EXERCISE PROMPT:
Your task is to copy the data exactly while leaving out every picture.

INFORMATION SUPPLIED:
----------

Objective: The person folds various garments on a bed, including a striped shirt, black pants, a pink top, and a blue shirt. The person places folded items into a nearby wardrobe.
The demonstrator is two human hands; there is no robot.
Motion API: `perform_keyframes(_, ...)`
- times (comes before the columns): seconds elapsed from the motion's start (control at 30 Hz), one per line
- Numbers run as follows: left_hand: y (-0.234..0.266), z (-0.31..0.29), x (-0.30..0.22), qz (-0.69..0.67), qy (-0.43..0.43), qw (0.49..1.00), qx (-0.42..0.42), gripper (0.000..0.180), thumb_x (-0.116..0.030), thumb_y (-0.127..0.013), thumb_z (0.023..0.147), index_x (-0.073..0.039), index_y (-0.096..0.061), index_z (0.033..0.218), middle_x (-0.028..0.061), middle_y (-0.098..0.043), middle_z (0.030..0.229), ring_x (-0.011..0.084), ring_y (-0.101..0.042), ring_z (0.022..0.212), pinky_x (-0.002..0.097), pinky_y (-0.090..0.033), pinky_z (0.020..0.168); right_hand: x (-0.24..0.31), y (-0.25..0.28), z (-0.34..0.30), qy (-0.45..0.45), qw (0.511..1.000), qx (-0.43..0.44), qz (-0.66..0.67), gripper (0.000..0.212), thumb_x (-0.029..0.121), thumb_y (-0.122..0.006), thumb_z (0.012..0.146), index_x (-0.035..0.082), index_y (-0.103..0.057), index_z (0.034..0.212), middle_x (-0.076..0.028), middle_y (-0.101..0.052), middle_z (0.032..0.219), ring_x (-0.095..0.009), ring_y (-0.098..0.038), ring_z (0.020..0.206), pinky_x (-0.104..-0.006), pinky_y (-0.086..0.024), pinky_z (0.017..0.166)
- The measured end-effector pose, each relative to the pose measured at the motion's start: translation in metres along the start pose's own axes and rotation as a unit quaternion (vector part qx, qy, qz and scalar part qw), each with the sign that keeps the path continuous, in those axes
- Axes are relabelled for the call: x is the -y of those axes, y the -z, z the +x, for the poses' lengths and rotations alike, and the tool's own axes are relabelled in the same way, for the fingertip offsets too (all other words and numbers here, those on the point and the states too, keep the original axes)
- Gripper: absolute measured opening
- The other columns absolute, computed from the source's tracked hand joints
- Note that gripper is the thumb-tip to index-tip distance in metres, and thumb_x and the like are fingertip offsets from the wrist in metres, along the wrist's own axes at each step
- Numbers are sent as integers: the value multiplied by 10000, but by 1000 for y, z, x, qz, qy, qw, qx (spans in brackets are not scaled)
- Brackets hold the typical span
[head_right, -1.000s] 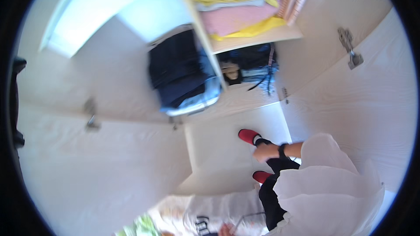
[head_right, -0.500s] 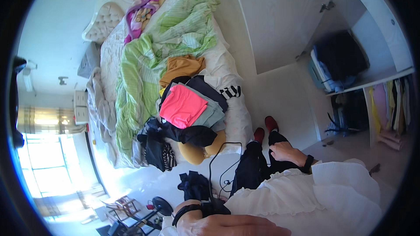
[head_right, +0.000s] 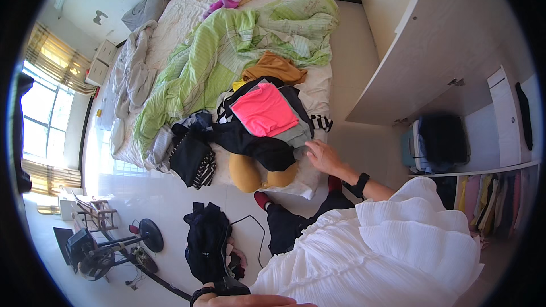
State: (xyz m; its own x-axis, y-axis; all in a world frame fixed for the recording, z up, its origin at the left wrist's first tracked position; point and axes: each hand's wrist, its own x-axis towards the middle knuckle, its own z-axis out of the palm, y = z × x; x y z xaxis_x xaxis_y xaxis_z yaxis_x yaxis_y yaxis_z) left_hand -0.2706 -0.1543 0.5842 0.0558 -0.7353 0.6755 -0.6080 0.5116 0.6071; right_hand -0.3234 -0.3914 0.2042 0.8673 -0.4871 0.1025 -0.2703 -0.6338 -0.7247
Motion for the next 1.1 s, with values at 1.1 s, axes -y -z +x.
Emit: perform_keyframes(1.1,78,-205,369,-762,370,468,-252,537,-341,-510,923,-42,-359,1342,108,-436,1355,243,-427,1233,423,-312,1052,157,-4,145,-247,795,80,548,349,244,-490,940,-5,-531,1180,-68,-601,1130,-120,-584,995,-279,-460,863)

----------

RESPONSE AREA:
Objective: The person folds various garments on a bed, including a striped shirt, black pants, a pink top, and a blue shirt. The person places folded items into a nearby wardrobe.
The demonstrator is two human hands; there is no robot.
Motion API: `perform_keyframes(_, ...)`
- times (comes before the columns): seconds elapsed from the motion's start (control at 30 Hz), one per line
- Numbers run as follows: left_hand: y (-0.234..0.266), z (-0.31..0.29), x (-0.30..0.22), qz (-0.69..0.67), qy (-0.43..0.43), qw (0.49..1.00), qx (-0.42..0.42), gripper (0.000..0.180), thumb_x (-0.116..0.030), thumb_y (-0.127..0.013), thumb_z (0.023..0.147), index_x (-0.073..0.039), index_y (-0.096..0.061), index_z (0.033..0.218), middle_x (-0.028..0.061), middle_y (-0.098..0.043), middle_z (0.030..0.229), ring_x (-0.011..0.084), ring_y (-0.101..0.042), ring_z (0.022..0.212), pinky_x (-0.002..0.097), pinky_y (-0.090..0.033), pinky_z (0.020..0.168); right_hand: x (-0.24..0.31), y (-0.25..0.28), z (-0.34..0.30), qy (-0.45..0.45), qw (0.511..1.000), qx (-0.43..0.44), qz (-0.66..0.67), gripper (0.000..0.212), thumb_x (-0.029..0.121), thumb_y (-0.122..0.006), thumb_z (0.012..0.146), index_x (-0.035..0.082), index_y (-0.103..0.057), index_z (0.034..0.212), middle_x (-0.076..0.028), middle_y (-0.101..0.052), middle_z (0.032..0.219), ring_x (-0.095..0.009), ring_y (-0.098..0.038), ring_z (0.020..0.206), pinky_x (-0.104..-0.006), pinky_y (-0.086..0.024), pinky_z (0.017..0.166)
- The measured end-effector pose, each relative to the pose measured at the motion's start: translation in metres along the start pose's own axes and rotation as a unit quaternion (vector part qx, qy, qz and scalar part qw), each with the sign that keeps the path continuous, in those axes
- Axes are relabelled for the call: x is the -y of those axes, y the -z, z the +x, for the poses' lengths and rotations alike, and the tool's own axes are relabelled in the same way, for the fingertip offsets too (all other words and numbers here, those on the point and the states too, keep the original axes)
- Gripper: absolute measured opening
- The other columns absolute, computed from the source's tracked hand joints
- Note that gripper is the thumb-tip to index-tip distance in metres, and thumb_x and the like are fingertip offsets from the wrist in metres, along the wrist's own axes at each step
- Numbers are sent as integers: the value multiplied by 10000, but by 1000 for y, z, x, qz, qy, qw, qx (spans in brackets are not scaled)
- Brackets hold the typical span
[head_right, -1.000s] 
[head_right, -0.500s] 
[head_right, +0.000s] 
State: (xyz m; its own x-axis, y-axis; all in a world frame fixed for the recording, z up, its origin at the left wrist's first tracked position; point and axes: each hand's wrist, its own x-axis towards the middle knuckle, its own z-axis out of the palm, y = z × x; x y z xaxis_x xaxis_y xaxis_z yaxis_x yaxis_y yaxis_z) left_hand -0.2706 -0.1543 0.5842 0.0558 -0.7353 0.6755 -0.6080 0.5116 0.6071; right_hand -0.3234 -0.3914 0.2042 0.8673 -0.4871 0.1025 -0.2703 -0.6338 -0.7247
Motion for the next 1.1 s, with values at 1.1 s, axes -y -z +x.
Emit: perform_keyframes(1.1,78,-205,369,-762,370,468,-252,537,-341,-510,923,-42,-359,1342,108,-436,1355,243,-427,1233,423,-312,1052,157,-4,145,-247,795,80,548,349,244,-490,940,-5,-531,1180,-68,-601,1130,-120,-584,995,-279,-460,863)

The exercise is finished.